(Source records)
§

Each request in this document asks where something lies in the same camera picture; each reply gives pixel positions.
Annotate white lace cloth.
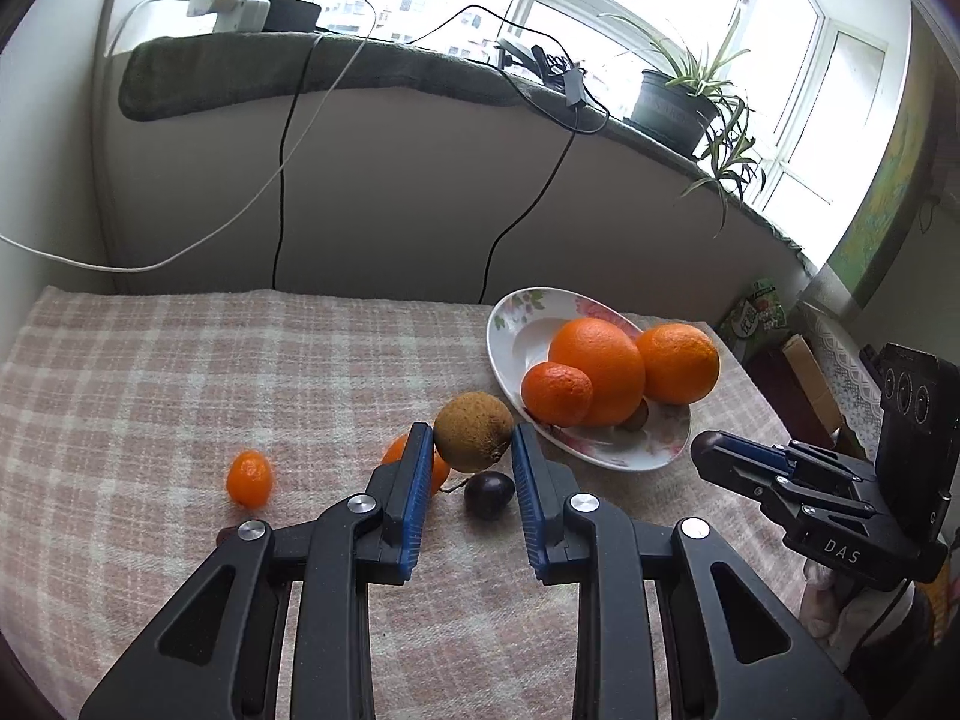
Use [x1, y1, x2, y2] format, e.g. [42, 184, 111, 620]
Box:
[799, 300, 890, 466]

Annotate large orange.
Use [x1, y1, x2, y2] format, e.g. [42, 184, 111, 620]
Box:
[547, 317, 647, 428]
[636, 323, 721, 405]

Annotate white plug block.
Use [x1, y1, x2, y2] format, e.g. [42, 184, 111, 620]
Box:
[214, 0, 272, 32]

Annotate wall map poster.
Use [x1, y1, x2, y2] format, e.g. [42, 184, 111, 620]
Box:
[825, 15, 946, 308]

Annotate green snack packets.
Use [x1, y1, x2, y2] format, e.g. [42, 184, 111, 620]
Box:
[718, 279, 788, 350]

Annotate grey tilted device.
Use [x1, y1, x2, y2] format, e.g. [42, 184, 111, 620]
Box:
[495, 36, 552, 77]

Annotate pink checked tablecloth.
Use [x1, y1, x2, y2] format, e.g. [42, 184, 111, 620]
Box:
[0, 285, 856, 720]

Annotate white cable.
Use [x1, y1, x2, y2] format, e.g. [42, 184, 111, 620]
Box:
[0, 0, 372, 272]

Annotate tangerine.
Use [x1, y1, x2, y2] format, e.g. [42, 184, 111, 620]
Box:
[520, 361, 594, 427]
[381, 433, 452, 497]

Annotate black cable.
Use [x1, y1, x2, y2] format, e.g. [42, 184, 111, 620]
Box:
[271, 34, 323, 291]
[480, 67, 610, 303]

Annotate potted spider plant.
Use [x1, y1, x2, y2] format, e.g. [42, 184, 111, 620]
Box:
[600, 9, 767, 237]

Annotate white floral plate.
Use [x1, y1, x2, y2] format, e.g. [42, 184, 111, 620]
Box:
[486, 286, 692, 473]

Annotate black box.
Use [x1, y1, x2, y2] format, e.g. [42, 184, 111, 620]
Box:
[264, 0, 323, 32]

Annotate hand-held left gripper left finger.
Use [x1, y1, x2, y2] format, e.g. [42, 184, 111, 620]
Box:
[79, 424, 436, 720]

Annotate brown cardboard box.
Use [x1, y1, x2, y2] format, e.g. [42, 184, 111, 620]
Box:
[750, 334, 845, 451]

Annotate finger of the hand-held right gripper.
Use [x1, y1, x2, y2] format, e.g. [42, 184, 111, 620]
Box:
[691, 450, 878, 522]
[691, 429, 875, 482]

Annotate small orange kumquat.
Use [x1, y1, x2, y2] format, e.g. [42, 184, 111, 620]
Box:
[227, 451, 272, 508]

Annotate person's right hand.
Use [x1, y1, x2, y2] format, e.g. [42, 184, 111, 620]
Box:
[799, 559, 860, 642]

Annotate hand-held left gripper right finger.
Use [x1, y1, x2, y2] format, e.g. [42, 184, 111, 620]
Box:
[511, 424, 871, 720]

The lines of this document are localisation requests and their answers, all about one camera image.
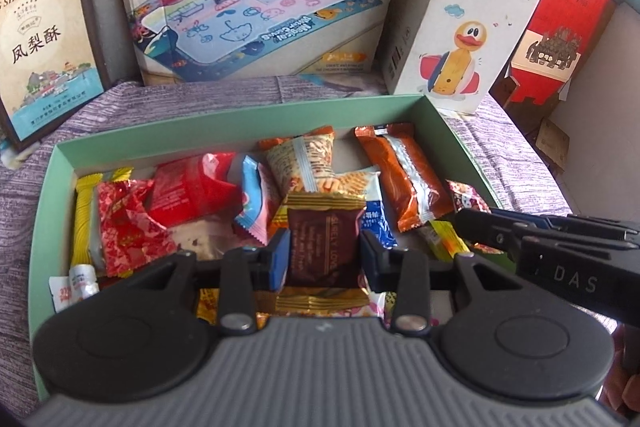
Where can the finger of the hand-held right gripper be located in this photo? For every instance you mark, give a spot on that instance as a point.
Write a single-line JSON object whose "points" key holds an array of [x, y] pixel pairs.
{"points": [[575, 224], [490, 232]]}

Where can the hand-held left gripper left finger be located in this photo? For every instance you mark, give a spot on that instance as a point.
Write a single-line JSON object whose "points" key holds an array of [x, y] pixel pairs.
{"points": [[280, 259]]}

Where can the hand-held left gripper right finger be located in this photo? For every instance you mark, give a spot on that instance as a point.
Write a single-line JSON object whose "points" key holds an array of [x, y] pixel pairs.
{"points": [[372, 262]]}

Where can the blue white snack packet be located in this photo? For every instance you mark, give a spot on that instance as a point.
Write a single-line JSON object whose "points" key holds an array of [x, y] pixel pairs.
{"points": [[380, 222]]}

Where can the small red patterned packet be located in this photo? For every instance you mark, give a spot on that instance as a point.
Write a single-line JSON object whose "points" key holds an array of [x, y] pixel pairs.
{"points": [[467, 197]]}

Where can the brown packet with gold ends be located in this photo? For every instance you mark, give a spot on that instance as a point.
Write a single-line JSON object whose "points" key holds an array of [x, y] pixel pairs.
{"points": [[322, 247]]}

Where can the pink white patterned packet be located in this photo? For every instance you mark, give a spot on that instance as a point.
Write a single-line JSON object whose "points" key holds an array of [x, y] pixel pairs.
{"points": [[380, 307]]}

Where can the long yellow green packet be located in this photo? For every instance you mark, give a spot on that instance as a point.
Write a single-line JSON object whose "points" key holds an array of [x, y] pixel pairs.
{"points": [[445, 239]]}

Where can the blue pink-edged snack packet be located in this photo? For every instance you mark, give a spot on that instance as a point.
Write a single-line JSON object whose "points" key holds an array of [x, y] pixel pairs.
{"points": [[252, 202]]}

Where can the clear silver snack packet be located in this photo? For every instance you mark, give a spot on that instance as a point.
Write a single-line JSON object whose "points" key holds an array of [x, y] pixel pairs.
{"points": [[205, 237]]}

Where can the cream orange patterned packet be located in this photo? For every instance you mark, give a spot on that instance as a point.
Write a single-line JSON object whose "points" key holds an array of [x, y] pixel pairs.
{"points": [[350, 184]]}

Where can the yellow cartoon snack packet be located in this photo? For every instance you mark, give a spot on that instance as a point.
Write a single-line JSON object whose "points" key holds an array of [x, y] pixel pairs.
{"points": [[207, 307]]}

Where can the orange packet with silver seam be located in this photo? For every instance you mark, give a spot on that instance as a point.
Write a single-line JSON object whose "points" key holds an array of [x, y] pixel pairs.
{"points": [[405, 177]]}

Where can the orange striped chips packet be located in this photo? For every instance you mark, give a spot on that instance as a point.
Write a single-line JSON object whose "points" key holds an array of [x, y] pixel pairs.
{"points": [[300, 157]]}

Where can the plain red snack packet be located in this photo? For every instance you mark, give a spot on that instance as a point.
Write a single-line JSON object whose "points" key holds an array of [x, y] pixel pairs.
{"points": [[190, 192]]}

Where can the red gold patterned packet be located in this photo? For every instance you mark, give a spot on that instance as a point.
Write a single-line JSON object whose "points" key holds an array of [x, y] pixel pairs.
{"points": [[130, 227]]}

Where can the small white bottle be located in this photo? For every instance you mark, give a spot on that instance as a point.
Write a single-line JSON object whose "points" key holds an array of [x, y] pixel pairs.
{"points": [[84, 282]]}

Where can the yellow wavy snack packet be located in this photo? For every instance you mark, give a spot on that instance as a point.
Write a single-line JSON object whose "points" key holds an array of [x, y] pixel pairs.
{"points": [[84, 227]]}

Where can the shallow green cardboard box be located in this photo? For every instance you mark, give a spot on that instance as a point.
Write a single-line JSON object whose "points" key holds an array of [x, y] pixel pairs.
{"points": [[57, 232]]}

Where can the brown cardboard box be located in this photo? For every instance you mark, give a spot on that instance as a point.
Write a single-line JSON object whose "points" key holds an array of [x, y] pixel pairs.
{"points": [[554, 142]]}

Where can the red gift box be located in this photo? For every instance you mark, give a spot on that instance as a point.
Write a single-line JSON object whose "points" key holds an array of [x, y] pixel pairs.
{"points": [[560, 37]]}

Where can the white duck toy box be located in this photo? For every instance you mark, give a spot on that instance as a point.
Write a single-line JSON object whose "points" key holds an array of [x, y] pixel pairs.
{"points": [[460, 32]]}

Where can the brown framed pastry box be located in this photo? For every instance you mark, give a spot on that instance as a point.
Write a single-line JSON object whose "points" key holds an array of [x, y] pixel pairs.
{"points": [[45, 57]]}

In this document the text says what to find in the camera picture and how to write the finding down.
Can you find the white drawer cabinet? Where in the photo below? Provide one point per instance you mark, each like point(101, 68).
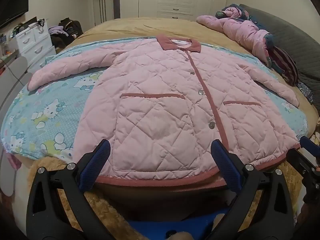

§

**What you should do**. Quote all the lines above exactly as given. Do not include the pictures.

**Solution to the exercise**.
Each request in this document asks where something lies in the same camera picture; each reply gives pixel positions.
Annotate white lace cloth.
Use [x1, y1, x2, y2] format, e.g. [42, 184, 111, 620]
Box:
[799, 300, 890, 466]

Annotate large orange.
Use [x1, y1, x2, y2] format, e.g. [42, 184, 111, 620]
Box:
[547, 317, 647, 428]
[636, 323, 721, 405]

Annotate white plug block.
Use [x1, y1, x2, y2] format, e.g. [42, 184, 111, 620]
Box:
[214, 0, 272, 32]

Annotate wall map poster.
Use [x1, y1, x2, y2] format, e.g. [42, 184, 111, 620]
Box:
[825, 15, 946, 308]

Annotate green snack packets.
Use [x1, y1, x2, y2] format, e.g. [42, 184, 111, 620]
Box:
[718, 279, 788, 350]

Annotate grey tilted device.
Use [x1, y1, x2, y2] format, e.g. [42, 184, 111, 620]
Box:
[495, 36, 552, 77]

Annotate pink checked tablecloth.
Use [x1, y1, x2, y2] format, e.g. [42, 184, 111, 620]
Box:
[0, 285, 856, 720]

Annotate white cable.
Use [x1, y1, x2, y2] format, e.g. [42, 184, 111, 620]
Box:
[0, 0, 372, 272]

Annotate tangerine.
Use [x1, y1, x2, y2] format, e.g. [42, 184, 111, 620]
Box:
[520, 361, 594, 427]
[381, 433, 452, 497]

Annotate black cable.
Use [x1, y1, x2, y2] format, e.g. [42, 184, 111, 620]
Box:
[271, 34, 323, 291]
[480, 67, 610, 303]

Annotate potted spider plant.
Use [x1, y1, x2, y2] format, e.g. [42, 184, 111, 620]
Box:
[600, 9, 767, 237]

Annotate white floral plate.
Use [x1, y1, x2, y2] format, e.g. [42, 184, 111, 620]
Box:
[486, 286, 692, 473]

Annotate black box.
Use [x1, y1, x2, y2] format, e.g. [42, 184, 111, 620]
Box:
[264, 0, 323, 32]

Annotate hand-held left gripper left finger.
Use [x1, y1, x2, y2] format, e.g. [42, 184, 111, 620]
Box:
[79, 424, 436, 720]

Annotate brown cardboard box.
Use [x1, y1, x2, y2] format, e.g. [42, 184, 111, 620]
Box:
[750, 334, 845, 451]

Annotate finger of the hand-held right gripper.
Use [x1, y1, x2, y2] format, e.g. [42, 184, 111, 620]
Box:
[691, 450, 878, 522]
[691, 429, 875, 482]

Annotate small orange kumquat.
Use [x1, y1, x2, y2] format, e.g. [42, 184, 111, 620]
Box:
[227, 451, 272, 508]

Annotate person's right hand.
Use [x1, y1, x2, y2] format, e.g. [42, 184, 111, 620]
Box:
[799, 559, 860, 642]

Annotate hand-held left gripper right finger.
Use [x1, y1, x2, y2] format, e.g. [42, 184, 111, 620]
Box:
[511, 424, 871, 720]

The lines of this document are localisation requests and their answers, all about one camera image.
Where can the finger of the hand-held right gripper be located in this photo? For every instance you mark, give a spot on that instance as a point.
Write a single-line JSON object whose "points" key holds an array of [x, y] pixel pairs.
{"points": [[575, 224], [490, 232]]}

Where can the hand-held left gripper left finger be located in this photo? For every instance you mark, give a spot on that instance as a point.
Write a single-line JSON object whose "points" key holds an array of [x, y] pixel pairs.
{"points": [[280, 259]]}

Where can the hand-held left gripper right finger be located in this photo? For every instance you mark, give a spot on that instance as a point.
Write a single-line JSON object whose "points" key holds an array of [x, y] pixel pairs.
{"points": [[372, 262]]}

Where can the blue white snack packet be located in this photo? For every instance you mark, give a spot on that instance as a point.
Write a single-line JSON object whose "points" key holds an array of [x, y] pixel pairs.
{"points": [[380, 222]]}

Where can the small red patterned packet be located in this photo? For every instance you mark, give a spot on that instance as a point.
Write a single-line JSON object whose "points" key holds an array of [x, y] pixel pairs.
{"points": [[467, 197]]}

Where can the brown packet with gold ends be located in this photo? For every instance you mark, give a spot on that instance as a point.
Write a single-line JSON object whose "points" key holds an array of [x, y] pixel pairs.
{"points": [[322, 247]]}

Where can the pink white patterned packet be located in this photo? For every instance you mark, give a spot on that instance as a point.
Write a single-line JSON object whose "points" key holds an array of [x, y] pixel pairs.
{"points": [[380, 307]]}

Where can the long yellow green packet be located in this photo? For every instance you mark, give a spot on that instance as a point.
Write a single-line JSON object whose "points" key holds an array of [x, y] pixel pairs.
{"points": [[445, 239]]}

Where can the blue pink-edged snack packet be located in this photo? For every instance you mark, give a spot on that instance as a point.
Write a single-line JSON object whose "points" key holds an array of [x, y] pixel pairs.
{"points": [[252, 202]]}

Where can the clear silver snack packet be located in this photo? For every instance you mark, give a spot on that instance as a point.
Write a single-line JSON object whose "points" key holds an array of [x, y] pixel pairs.
{"points": [[205, 237]]}

Where can the cream orange patterned packet be located in this photo? For every instance you mark, give a spot on that instance as a point.
Write a single-line JSON object whose "points" key holds an array of [x, y] pixel pairs.
{"points": [[350, 184]]}

Where can the yellow cartoon snack packet be located in this photo? For every instance you mark, give a spot on that instance as a point.
Write a single-line JSON object whose "points" key holds an array of [x, y] pixel pairs.
{"points": [[207, 307]]}

Where can the orange packet with silver seam be located in this photo? For every instance you mark, give a spot on that instance as a point.
Write a single-line JSON object whose "points" key holds an array of [x, y] pixel pairs.
{"points": [[405, 177]]}

Where can the orange striped chips packet be located in this photo? For every instance you mark, give a spot on that instance as a point.
Write a single-line JSON object whose "points" key holds an array of [x, y] pixel pairs.
{"points": [[300, 157]]}

Where can the plain red snack packet be located in this photo? For every instance you mark, give a spot on that instance as a point.
Write a single-line JSON object whose "points" key holds an array of [x, y] pixel pairs.
{"points": [[190, 192]]}

Where can the red gold patterned packet be located in this photo? For every instance you mark, give a spot on that instance as a point.
Write a single-line JSON object whose "points" key holds an array of [x, y] pixel pairs.
{"points": [[130, 227]]}

Where can the small white bottle be located in this photo? For every instance you mark, give a spot on that instance as a point.
Write a single-line JSON object whose "points" key holds an array of [x, y] pixel pairs.
{"points": [[84, 282]]}

Where can the yellow wavy snack packet be located in this photo? For every instance you mark, give a spot on that instance as a point.
Write a single-line JSON object whose "points" key holds an array of [x, y] pixel pairs.
{"points": [[84, 227]]}

Where can the shallow green cardboard box be located in this photo? For every instance you mark, give a spot on that instance as a point.
Write a single-line JSON object whose "points" key holds an array of [x, y] pixel pairs.
{"points": [[57, 232]]}

Where can the brown cardboard box be located in this photo? For every instance you mark, give a spot on that instance as a point.
Write a single-line JSON object whose "points" key holds an array of [x, y] pixel pairs.
{"points": [[554, 142]]}

Where can the red gift box be located in this photo? For every instance you mark, give a spot on that instance as a point.
Write a single-line JSON object whose "points" key holds an array of [x, y] pixel pairs.
{"points": [[560, 37]]}

Where can the white duck toy box be located in this photo? For every instance you mark, give a spot on that instance as a point.
Write a single-line JSON object whose "points" key holds an array of [x, y] pixel pairs.
{"points": [[460, 32]]}

Where can the brown framed pastry box be located in this photo? For every instance you mark, give a spot on that instance as a point.
Write a single-line JSON object whose "points" key holds an array of [x, y] pixel pairs.
{"points": [[45, 57]]}

In this document the text says what to find in the camera picture and how to write the finding down.
Can you find the white drawer cabinet? Where in the photo below? Provide one point per instance you mark, each like point(101, 68).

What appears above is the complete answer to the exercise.